It is not always easy, when one stands upon the highlands which encircle the Piano di Sorrento, in some conditions of the atmosphere, to tell where the sea ends and the sky begins. It seems practicable, at such times, for one to take ship and sail up into heaven. I have often, indeed, seen white sails climbing up there, and fishing-boats, at secure anchor I suppose, riding apparently like balloons in the hazy air. Sea and air and land here are all kin, I suspect, and have certain immaterial qualities in common. The contours of the shores and the outlines of the hills are as graceful as the mobile waves; and if there is anywhere ruggedness and sharpness, the atmosphere throws a friendly veil over it, and tones all that is inharmonious into the repose of beauty.

The atmosphere is really something more than a medium: it is a drapery, woven, one could affirm, with colors, or dipped in oriental dyes. One might account thus for the prismatic colors I have often seen on the horizon at noon, when the sun was pouring down floods of clear golden light. The simple light here, if one could ever represent it by pen, pencil, or brush, would draw the world hither to bathe in it. It is not thin sunshine, but a royal profusion, a golden substance, a transforming quality, a vesture of splendor for all these Mediterranean shores.

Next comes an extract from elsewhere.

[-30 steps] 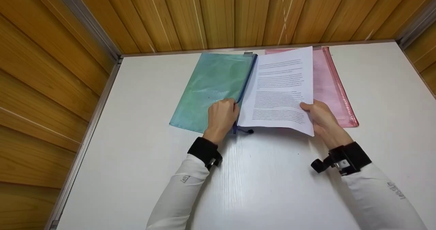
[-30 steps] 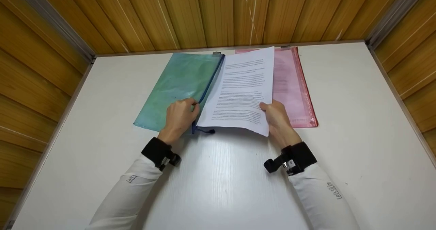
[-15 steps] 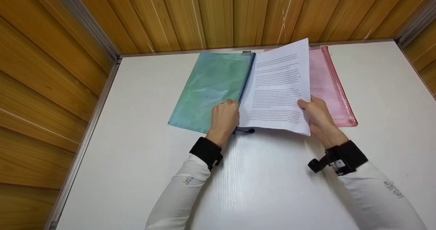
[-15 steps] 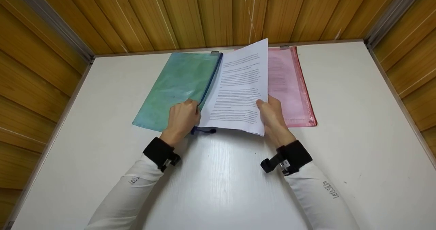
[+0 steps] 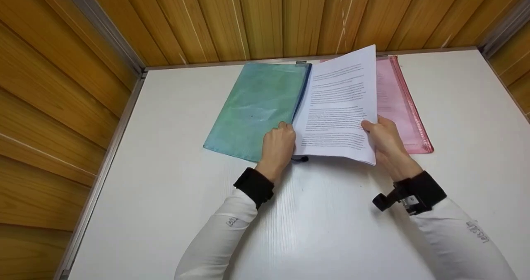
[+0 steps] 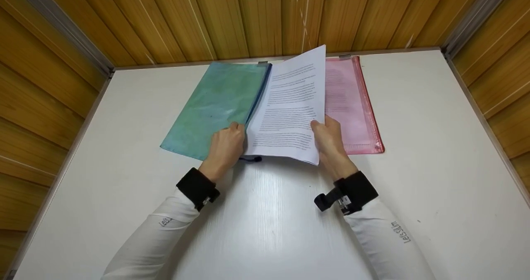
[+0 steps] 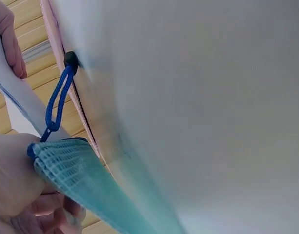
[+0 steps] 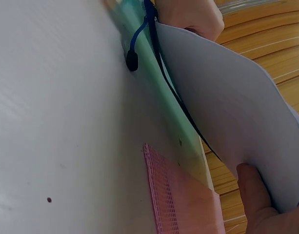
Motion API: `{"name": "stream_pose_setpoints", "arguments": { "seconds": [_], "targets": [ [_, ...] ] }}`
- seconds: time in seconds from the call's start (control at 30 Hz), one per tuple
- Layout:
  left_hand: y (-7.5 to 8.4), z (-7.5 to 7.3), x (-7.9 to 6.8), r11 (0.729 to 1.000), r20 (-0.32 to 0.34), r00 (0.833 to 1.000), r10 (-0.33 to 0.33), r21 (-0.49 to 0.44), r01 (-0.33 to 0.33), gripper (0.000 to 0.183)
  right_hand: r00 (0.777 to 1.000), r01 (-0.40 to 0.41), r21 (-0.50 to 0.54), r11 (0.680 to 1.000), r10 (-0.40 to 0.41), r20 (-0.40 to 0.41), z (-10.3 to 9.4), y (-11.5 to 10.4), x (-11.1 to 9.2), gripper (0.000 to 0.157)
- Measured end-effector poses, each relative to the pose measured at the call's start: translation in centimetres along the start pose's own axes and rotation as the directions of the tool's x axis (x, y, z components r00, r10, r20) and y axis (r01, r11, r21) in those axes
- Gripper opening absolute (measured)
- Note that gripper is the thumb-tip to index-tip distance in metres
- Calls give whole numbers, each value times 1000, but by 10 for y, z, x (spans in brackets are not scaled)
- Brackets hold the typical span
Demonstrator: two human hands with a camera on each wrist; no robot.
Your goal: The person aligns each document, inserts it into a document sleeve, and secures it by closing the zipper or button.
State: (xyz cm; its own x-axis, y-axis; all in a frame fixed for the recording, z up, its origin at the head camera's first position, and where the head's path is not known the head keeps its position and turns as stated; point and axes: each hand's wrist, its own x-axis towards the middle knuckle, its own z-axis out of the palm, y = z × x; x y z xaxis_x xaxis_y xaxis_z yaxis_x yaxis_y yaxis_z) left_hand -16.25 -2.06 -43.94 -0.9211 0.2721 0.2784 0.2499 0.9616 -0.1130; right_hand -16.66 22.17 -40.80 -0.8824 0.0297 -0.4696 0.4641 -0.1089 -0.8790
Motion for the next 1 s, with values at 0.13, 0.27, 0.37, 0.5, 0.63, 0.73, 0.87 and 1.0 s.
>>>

The most comprehensive idea of Sorrento and the great plain on which it stands, imbedded almost out of sight in foliage, we obtained one day from our boat, as we put out round the Capo di Sorrento, and stood away for Capri. There was not wind enough for sails, but there were chopping waves, and swell enough to toss us about, and to produce bright flashes of light far out at sea. The red-shirted rowers silently bent to their long sweeps; and I lay in the tossing bow, and studied the high, receding shore. The picture is simple, a precipice of rock or earth, faced with masonry in spots, almost of uniform height from point to point of the little bay, except where a deep gorge has split the rock, and comes to the sea, forming a cove, where a cluster of rude buildings is likely to gather. Along the precipice, which now juts and now recedes a little, are villas, hotels, old convents, gardens, and groves. I can see steps and galleries cut in the face of the cliff, and caves and caverns, natural and artificial: for one can cut this tufa with a knife; and it would hardly seem preposterous to attempt to dig out a cool, roomy mansion in this rocky front with a spade.

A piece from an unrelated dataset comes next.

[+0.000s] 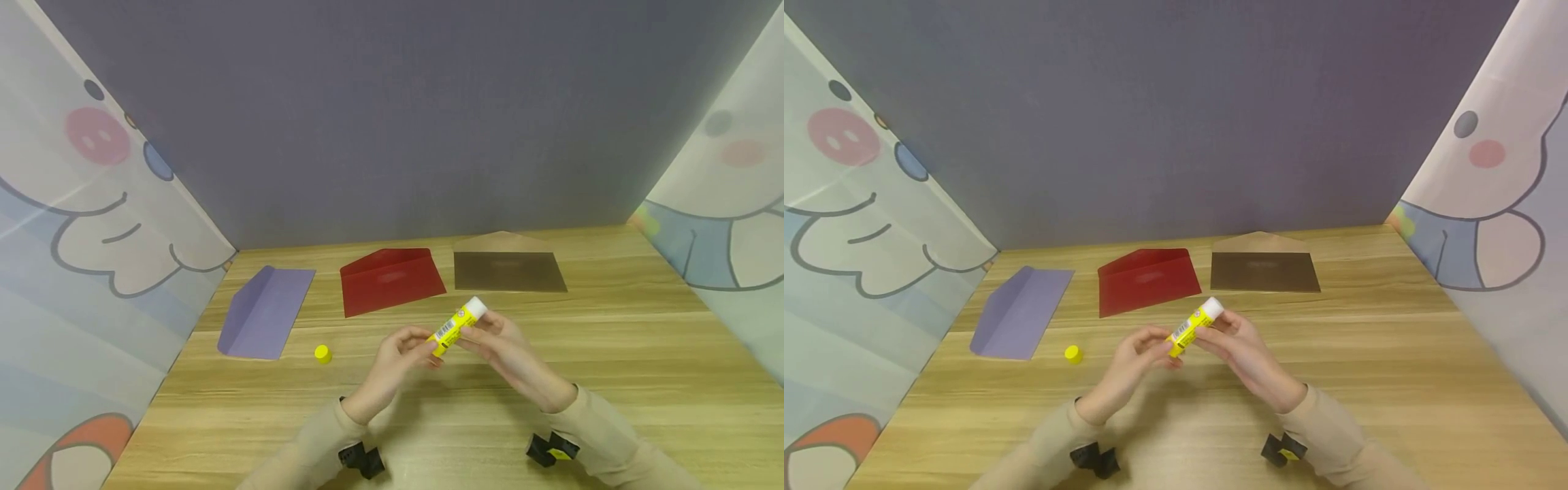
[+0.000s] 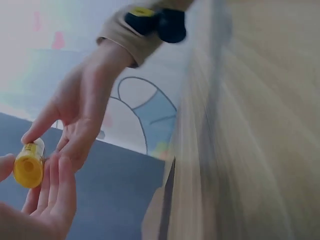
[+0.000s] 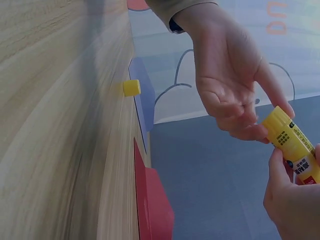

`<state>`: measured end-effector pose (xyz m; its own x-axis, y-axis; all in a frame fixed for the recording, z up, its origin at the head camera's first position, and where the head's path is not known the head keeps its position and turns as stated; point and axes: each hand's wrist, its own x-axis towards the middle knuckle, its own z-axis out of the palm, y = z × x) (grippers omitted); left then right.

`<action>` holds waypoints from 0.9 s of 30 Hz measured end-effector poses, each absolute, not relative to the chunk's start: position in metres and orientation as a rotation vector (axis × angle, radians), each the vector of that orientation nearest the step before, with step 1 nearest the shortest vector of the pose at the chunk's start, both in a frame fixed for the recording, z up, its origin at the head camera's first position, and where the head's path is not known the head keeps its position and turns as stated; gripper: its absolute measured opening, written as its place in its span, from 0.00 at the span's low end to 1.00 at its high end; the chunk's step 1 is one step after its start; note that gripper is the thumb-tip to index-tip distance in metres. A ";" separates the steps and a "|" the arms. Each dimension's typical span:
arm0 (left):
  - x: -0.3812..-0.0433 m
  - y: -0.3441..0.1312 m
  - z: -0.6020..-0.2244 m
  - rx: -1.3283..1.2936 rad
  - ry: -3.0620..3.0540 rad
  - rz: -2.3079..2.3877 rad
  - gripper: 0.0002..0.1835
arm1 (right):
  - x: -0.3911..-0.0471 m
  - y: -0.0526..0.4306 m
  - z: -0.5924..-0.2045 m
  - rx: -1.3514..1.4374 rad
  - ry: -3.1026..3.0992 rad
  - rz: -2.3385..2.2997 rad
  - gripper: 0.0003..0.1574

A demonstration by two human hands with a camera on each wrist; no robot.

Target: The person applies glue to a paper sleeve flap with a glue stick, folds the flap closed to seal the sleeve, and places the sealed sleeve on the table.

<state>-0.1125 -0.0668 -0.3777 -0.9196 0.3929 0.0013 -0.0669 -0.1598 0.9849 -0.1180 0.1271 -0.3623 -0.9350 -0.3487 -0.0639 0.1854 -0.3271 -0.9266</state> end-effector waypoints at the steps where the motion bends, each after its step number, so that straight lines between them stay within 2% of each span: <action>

As we pull away, I begin to see the depth of the plain of Sorrento, with its villages, walled roads, its groves of oranges, olives, lemons, its figs, pomegranates, almonds, mulberries, and acacias; and soon the terraces above, where the vineyards are planted, and the olives also. These terraces must be a brave sight in the spring, when the masses of olives are white as snow with blossoms, which fill all the plain with their sweet perfume. Above the terraces, the eye reaches the fine outline of the hill; and, to the east, the bare precipice of rock, softened by the purple light; and turning still to the left, as the boat lazily swings, I have Vesuvius, the graceful dip into the plain, and the rise to the heights of Naples, Nisida, the shining houses of Pozzuoli, Cape Misenum, Procida, and rough Ischia. Rounding the headland, Capri is before us, so sharp and clear that we seem close to it; but it is a weary pull before we get under its rocky side.

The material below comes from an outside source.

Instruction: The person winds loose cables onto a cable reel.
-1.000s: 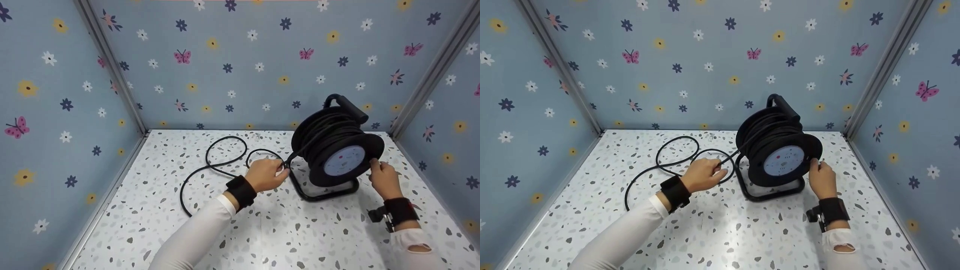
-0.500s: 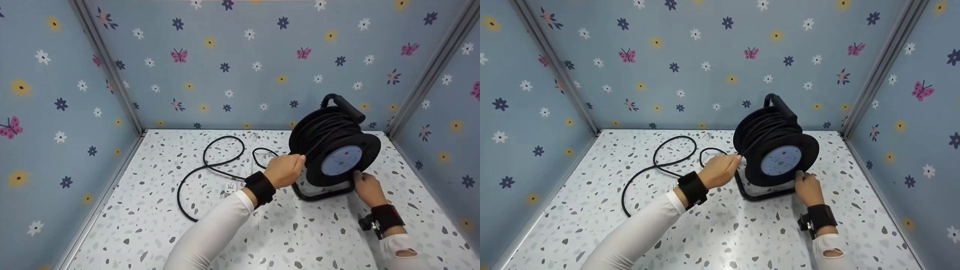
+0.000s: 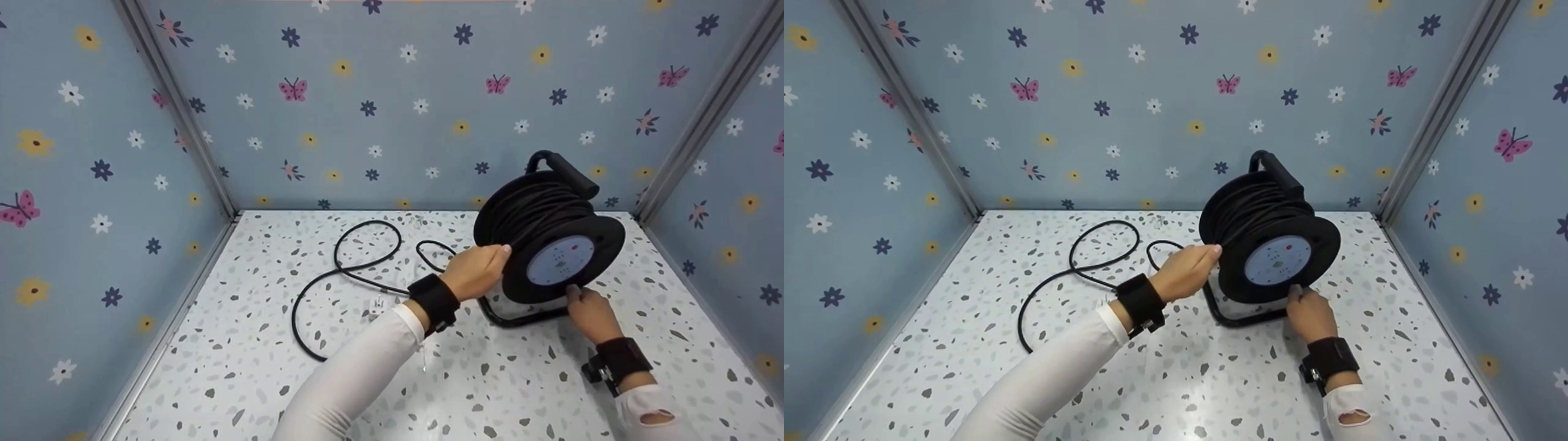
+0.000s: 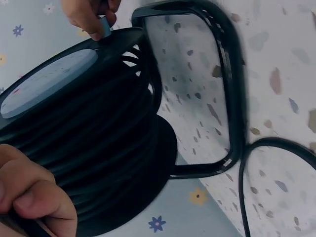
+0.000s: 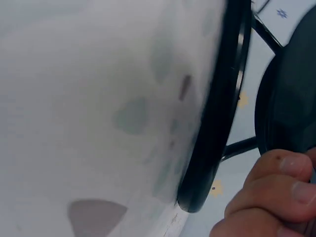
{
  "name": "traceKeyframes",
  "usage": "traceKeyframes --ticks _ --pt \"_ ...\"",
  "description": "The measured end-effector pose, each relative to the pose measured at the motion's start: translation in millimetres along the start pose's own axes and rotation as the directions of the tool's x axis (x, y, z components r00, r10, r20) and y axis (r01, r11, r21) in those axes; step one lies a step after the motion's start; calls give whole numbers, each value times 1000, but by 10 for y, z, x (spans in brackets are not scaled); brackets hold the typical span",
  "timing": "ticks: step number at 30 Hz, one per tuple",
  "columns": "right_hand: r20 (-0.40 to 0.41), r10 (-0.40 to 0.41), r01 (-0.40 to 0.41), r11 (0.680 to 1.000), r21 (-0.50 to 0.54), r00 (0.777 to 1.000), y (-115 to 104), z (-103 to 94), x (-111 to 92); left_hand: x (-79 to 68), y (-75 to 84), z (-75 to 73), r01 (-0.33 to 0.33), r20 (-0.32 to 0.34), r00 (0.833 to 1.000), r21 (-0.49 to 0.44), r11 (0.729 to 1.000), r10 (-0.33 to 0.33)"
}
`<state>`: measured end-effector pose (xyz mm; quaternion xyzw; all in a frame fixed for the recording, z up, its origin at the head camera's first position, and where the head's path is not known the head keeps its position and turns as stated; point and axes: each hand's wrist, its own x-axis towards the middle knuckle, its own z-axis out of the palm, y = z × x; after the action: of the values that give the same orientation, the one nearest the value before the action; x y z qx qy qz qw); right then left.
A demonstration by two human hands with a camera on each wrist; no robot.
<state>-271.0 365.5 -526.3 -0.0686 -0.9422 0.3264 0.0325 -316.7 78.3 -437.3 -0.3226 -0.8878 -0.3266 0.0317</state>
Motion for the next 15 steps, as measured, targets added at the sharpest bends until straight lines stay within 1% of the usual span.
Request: traceKeyframes --ticks 3,5,7,9,10,12,15 --pt "-16 -9 9 1000 -7 1000 0 20 -4 -31 -158 -44 -36 -1 999 -29 999 36" --pt "-16 -12 11 1000 -7 1000 1 39 -6 -48 -296 -93 -62 11 998 -53 997 63" --pt "-12 -9 9 1000 -7 1000 -1 59 -6 -61 -452 -149 -82 36 996 -72 994 85" --pt "-4 -5 5 1000 -6 1000 -8 75 -8 -77 -615 -207 -82 76 993 -77 994 88" --pt "-2 -3 3 1000 -6 1000 -17 81 -12 -87 -696 -231 -66 94 993 -63 996 72" --pt "4 -5 5 1000 -1 1000 -33 91 -15 -112 -854 -268 -25 121 992 -4 1000 26" --pt "7 -11 11 1000 3 1000 -68 107 -21 -169 -1083 -294 54 132 989 107 993 -69"
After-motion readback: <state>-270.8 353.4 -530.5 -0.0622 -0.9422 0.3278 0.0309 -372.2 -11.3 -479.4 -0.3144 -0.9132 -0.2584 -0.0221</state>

Returning from Capri late in the afternoon, we had one of those effects which are the despair of artists. I had been told that twilights are short here, and that, when the sun disappeared, color vanished from the sky. There was a wonderful light on all the inner bay, as we put off from shore. Ischia was one mass of violet color, As we got from under the island, there was the sun, a red ball of fire, just dipping into the sea. At once the whole horizon line of water became a bright crimson, which deepened as evening advanced, glowing with more intense fire, and holding a broad band of what seemed solid color for more than three quarters of an hour. The colors, meantime, on the level water, never were on painter's palette, and never were counterfeited by the changeable silks of eastern looms; and this gorgeous spectacle continued till the stars came out, crowding the sky with silver points.

Our boatmen, who had been reinforced at Capri, and were inspired either by the wine of the island or the beauty of the night, pulled with new vigor, and broke out again and again into the wild songs of this coast. A favorite was the Garibaldi song, which invariably ended in a cheer and a tiger, and threw the singers into such a spurt of excitement that the oars forgot to keep time, and there was more splash than speed. The singers all sang one part in minor: there was no harmony, the voices were not rich, and the melody was not remarkable; but there was, after all, a wild pathos in it. Music is very much here what it is in Naples. I have to keep saying to myself that Italy is a land of song; else I should think that people mistake noise for music.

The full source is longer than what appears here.